Scientific classification
- Kingdom: Animalia
- Phylum: Cnidaria
- Subphylum: Anthozoa
- Class: Hexacorallia
- Order: Scleractinia
- Family: Poritidae
- Genus: Porites
- Species: P. furcata
- Binomial name: Porites furcata Lamarck, 1816
- Synonyms: Porites porites furcata Lamarck, 1816;

= Porites furcata =

- Authority: Lamarck, 1816
- Conservation status: LC
- Synonyms: Porites porites furcata Lamarck, 1816

Species of coral

Porites furcata, commonly known as hump coral, thin finger coral or branched finger coral, is a species of stony coral in the genus Porites. It is found in the Caribbean Sea and western Atlantic Ocean.

==Description==
Porites furcata is a colonial coral forming clumps of short, slender lobes with rounded tips, often densely packed together. It sometimes forms extensive patches several square metres (yards) in area. The colour of this coral is yellow or pale brown and the lobes grow to a diameter of 1 to 2 cm. The interior parts of the coral often have a purplish tinge and are dead, perhaps killed off by the increased shading and lack of water circulation caused by newer growth above. This species is intermediate in appearance between Porites porites which has branches 2.5 cm wide and Porites divaricata, the branches of which are under 1 cm wide.

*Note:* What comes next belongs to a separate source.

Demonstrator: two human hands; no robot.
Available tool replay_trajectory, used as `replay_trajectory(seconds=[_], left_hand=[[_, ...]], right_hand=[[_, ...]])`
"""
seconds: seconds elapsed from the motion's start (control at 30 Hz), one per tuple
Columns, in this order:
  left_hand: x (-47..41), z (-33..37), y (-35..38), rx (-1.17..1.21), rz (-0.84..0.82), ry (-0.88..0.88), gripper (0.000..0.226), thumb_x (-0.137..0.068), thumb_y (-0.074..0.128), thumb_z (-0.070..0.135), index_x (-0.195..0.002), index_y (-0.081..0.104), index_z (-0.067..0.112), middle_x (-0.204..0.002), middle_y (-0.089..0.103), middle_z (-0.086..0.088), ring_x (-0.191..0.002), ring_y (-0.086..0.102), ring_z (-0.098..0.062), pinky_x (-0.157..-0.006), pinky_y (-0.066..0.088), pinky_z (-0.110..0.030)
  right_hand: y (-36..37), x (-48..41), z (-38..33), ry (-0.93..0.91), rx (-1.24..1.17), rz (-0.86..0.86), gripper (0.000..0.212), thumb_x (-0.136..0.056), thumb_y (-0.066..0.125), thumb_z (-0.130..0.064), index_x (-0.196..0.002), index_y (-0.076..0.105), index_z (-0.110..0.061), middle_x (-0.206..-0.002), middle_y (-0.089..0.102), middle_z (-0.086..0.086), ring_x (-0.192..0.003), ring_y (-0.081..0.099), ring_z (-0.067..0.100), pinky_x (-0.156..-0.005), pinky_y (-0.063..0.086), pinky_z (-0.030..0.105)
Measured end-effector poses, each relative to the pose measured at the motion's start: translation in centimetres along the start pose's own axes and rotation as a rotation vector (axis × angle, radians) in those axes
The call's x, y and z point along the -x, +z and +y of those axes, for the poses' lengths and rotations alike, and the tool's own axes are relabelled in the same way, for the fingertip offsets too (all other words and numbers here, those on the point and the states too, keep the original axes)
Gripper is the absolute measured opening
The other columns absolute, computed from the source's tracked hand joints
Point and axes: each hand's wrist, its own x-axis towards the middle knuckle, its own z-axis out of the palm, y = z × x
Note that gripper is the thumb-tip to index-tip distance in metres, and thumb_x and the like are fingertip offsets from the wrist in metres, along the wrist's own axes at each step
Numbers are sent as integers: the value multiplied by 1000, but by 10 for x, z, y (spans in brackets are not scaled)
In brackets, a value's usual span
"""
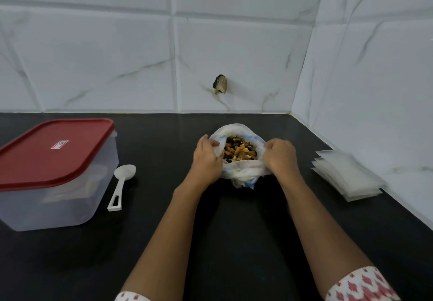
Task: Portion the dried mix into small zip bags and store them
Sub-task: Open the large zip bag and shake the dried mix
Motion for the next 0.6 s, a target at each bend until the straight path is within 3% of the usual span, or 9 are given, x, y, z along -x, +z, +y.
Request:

==Distribution and habitat==
Porites furcata is found in the Caribbean Sea, the Gulf of Mexico, the Bahamas and southern Florida from low water mark down to depths of about 20 m. It has not been found in Bermuda. Its preferred habitat is back reefs but it also occurs in other parts of the reef. In areas where this species is common, the dead, basal parts of the coral are responsible for most of the coral rubble on the reef. Grooves can sometimes be seen cutting across the colonies of this species. These are caused by heavy detached chunks of massive coral being moved across the reef during severe storms. Fossils of this species have been found in Florida dating back to the Pleistocene.

==Ecology==
Porites furcata is a zooxanthellate coral, the tissues containing unicellular green algae living symbiotically within the cells. These are photosynthetic and use the carbon dioxide and waste products of the coral while at the same time supplying oxygen and organic compounds to their host. The polyps are often extended during the day.

The niches and crevices in this coral are home to a range of invertebrates and other organisms including brittle stars, sea urchins, polychaete worms, chitons and algae.

==Status==
Porites furcata is listed as being of "Least Concern" in the IUCN Red List of Threatened Species. This is because it is a common species throughout its range and the population seems stable. It is a fairly adaptable species being found in a range of habitats but it is particularly susceptible to bleaching. Its chief threat is the loss of reef habitat through mechanical damage, violent storms, a rise in sea temperatures, ocean acidification, pollution, increased sedimentation and tourism.